• _Your task_: Could you please write out the data shown below, exactly and in full?

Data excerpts
•••

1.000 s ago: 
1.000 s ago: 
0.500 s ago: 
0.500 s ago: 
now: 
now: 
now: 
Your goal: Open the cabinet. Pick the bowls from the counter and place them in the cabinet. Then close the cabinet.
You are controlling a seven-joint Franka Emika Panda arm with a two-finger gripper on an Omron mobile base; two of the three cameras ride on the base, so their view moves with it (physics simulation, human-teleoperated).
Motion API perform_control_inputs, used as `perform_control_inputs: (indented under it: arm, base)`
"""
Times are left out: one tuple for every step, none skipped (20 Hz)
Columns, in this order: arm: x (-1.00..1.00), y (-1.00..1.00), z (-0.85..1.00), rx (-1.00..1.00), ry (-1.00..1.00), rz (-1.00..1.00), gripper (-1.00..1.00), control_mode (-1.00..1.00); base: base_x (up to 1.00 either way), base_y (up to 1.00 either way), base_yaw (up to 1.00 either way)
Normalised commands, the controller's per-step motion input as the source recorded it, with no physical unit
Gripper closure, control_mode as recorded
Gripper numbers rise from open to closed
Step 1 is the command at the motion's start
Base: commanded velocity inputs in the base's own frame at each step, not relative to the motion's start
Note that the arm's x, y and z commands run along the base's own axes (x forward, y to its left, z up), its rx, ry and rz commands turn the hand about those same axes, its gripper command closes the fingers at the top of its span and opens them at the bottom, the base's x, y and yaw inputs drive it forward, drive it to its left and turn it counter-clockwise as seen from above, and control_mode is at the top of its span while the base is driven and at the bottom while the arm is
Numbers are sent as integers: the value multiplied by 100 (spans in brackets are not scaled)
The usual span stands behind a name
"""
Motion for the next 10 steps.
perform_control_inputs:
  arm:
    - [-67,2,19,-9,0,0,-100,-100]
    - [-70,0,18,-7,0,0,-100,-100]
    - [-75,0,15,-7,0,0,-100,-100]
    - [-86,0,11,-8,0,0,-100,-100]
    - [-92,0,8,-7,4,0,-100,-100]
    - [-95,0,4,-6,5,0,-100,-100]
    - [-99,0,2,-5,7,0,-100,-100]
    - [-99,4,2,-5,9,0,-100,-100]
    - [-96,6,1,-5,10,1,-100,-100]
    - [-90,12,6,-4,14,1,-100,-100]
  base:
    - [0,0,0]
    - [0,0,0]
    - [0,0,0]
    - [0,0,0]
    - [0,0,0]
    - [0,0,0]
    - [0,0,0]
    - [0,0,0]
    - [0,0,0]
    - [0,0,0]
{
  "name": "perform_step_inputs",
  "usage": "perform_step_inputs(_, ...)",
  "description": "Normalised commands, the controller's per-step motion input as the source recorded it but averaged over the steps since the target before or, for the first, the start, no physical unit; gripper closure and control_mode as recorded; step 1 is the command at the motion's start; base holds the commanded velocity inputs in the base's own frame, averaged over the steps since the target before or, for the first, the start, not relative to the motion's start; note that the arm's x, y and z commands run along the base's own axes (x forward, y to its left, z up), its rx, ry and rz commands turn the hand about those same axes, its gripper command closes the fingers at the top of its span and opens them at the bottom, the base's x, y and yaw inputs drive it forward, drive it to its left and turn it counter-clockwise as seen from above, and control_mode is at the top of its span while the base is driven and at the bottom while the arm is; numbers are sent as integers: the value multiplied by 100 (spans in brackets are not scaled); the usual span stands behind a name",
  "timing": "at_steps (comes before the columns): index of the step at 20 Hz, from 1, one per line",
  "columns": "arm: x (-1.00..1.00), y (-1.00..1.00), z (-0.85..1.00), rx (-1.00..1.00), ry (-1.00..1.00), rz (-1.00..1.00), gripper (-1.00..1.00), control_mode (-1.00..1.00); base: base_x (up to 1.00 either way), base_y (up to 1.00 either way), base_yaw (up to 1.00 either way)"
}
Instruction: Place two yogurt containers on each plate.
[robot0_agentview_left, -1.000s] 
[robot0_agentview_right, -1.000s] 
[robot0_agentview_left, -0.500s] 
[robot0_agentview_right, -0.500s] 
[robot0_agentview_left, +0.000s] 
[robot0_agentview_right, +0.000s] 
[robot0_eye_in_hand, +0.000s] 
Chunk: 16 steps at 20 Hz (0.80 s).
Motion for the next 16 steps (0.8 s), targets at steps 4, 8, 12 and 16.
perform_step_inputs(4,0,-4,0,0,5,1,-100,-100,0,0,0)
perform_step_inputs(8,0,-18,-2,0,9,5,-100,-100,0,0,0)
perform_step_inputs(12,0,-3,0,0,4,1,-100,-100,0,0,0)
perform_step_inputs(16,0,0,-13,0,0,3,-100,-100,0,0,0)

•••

• _Solution below_:
1.000 s ago: 
1.000 s ago: 
0.500 s ago: 
0.500 s ago: 
now: 
now: 
now: 
Your goal: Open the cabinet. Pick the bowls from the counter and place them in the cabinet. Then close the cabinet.
You are controlling a seven-joint Franka Emika Panda arm with a two-finger gripper on an Omron mobile base; two of the three cameras ride on the base, so their view moves with it (physics simulation, human-teleoperated).
Motion API perform_control_inputs, used as `perform_control_inputs: (indented under it: arm, base)`
"""
Times are left out: one tuple for every step, none skipped (20 Hz)
Columns, in this order: arm: x (-1.00..1.00), y (-1.00..1.00), z (-0.85..1.00), rx (-1.00..1.00), ry (-1.00..1.00), rz (-1.00..1.00), gripper (-1.00..1.00), control_mode (-1.00..1.00); base: base_x (up to 1.00 either way), base_y (up to 1.00 either way), base_yaw (up to 1.00 either way)
Normalised commands, the controller's per-step motion input as the source recorded it, with no physical unit
Gripper closure, control_mode as recorded
Gripper numbers rise from open to closed
Step 1 is the command at the motion's start
Base: commanded velocity inputs in the base's own frame at each step, not relative to the motion's start
Note that the arm's x, y and z commands run along the base's own axes (x forward, y to its left, z up), its rx, ry and rz commands turn the hand about those same axes, its gripper command closes the fingers at the top of its span and opens them at the bottom, the base's x, y and yaw inputs drive it forward, drive it to its left and turn it counter-clockwise as seen from above, and control_mode is at the top of its span while the base is driven and at the bottom while the arm is
Numbers are sent as integers: the value multiplied by 100 (spans in brackets are not scaled)
The usual span stands behind a name
"""
Motion for the next 10 steps.
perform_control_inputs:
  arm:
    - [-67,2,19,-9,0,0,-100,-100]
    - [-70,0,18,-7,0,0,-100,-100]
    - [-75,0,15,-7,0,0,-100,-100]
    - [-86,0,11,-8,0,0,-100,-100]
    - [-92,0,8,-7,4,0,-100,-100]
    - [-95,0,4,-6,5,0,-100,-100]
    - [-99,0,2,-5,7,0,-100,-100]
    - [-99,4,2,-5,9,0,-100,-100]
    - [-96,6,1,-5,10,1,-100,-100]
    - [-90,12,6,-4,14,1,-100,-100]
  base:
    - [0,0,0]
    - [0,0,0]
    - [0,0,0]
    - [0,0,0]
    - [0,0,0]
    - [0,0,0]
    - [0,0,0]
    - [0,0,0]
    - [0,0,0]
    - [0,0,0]
{
  "name": "perform_step_inputs",
  "usage": "perform_step_inputs(_, ...)",
  "description": "Normalised commands, the controller's per-step motion input as the source recorded it but averaged over the steps since the target before or, for the first, the start, no physical unit; gripper closure and control_mode as recorded; step 1 is the command at the motion's start; base holds the commanded velocity inputs in the base's own frame, averaged over the steps since the target before or, for the first, the start, not relative to the motion's start; note that the arm's x, y and z commands run along the base's own axes (x forward, y to its left, z up), its rx, ry and rz commands turn the hand about those same axes, its gripper command closes the fingers at the top of its span and opens them at the bottom, the base's x, y and yaw inputs drive it forward, drive it to its left and turn it counter-clockwise as seen from above, and control_mode is at the top of its span while the base is driven and at the bottom while the arm is; numbers are sent as integers: the value multiplied by 100 (spans in brackets are not scaled); the usual span stands behind a name",
  "timing": "at_steps (comes before the columns): index of the step at 20 Hz, from 1, one per line",
  "columns": "arm: x (-1.00..1.00), y (-1.00..1.00), z (-0.85..1.00), rx (-1.00..1.00), ry (-1.00..1.00), rz (-1.00..1.00), gripper (-1.00..1.00), control_mode (-1.00..1.00); base: base_x (up to 1.00 either way), base_y (up to 1.00 either way), base_yaw (up to 1.00 either way)"
}
Instruction: Place two yogurt containers on each plate.
[robot0_agentview_left, -1.000s] 
[robot0_agentview_right, -1.000s] 
[robot0_agentview_left, -0.500s] 
[robot0_agentview_right, -0.500s] 
[robot0_agentview_left, +0.000s] 
[robot0_agentview_right, +0.000s] 
[robot0_eye_in_hand, +0.000s] 
Chunk: 16 steps at 20 Hz (0.80 s).
Motion for the next 16 steps (0.8 s), targets at steps 4, 8, 12 and 16.
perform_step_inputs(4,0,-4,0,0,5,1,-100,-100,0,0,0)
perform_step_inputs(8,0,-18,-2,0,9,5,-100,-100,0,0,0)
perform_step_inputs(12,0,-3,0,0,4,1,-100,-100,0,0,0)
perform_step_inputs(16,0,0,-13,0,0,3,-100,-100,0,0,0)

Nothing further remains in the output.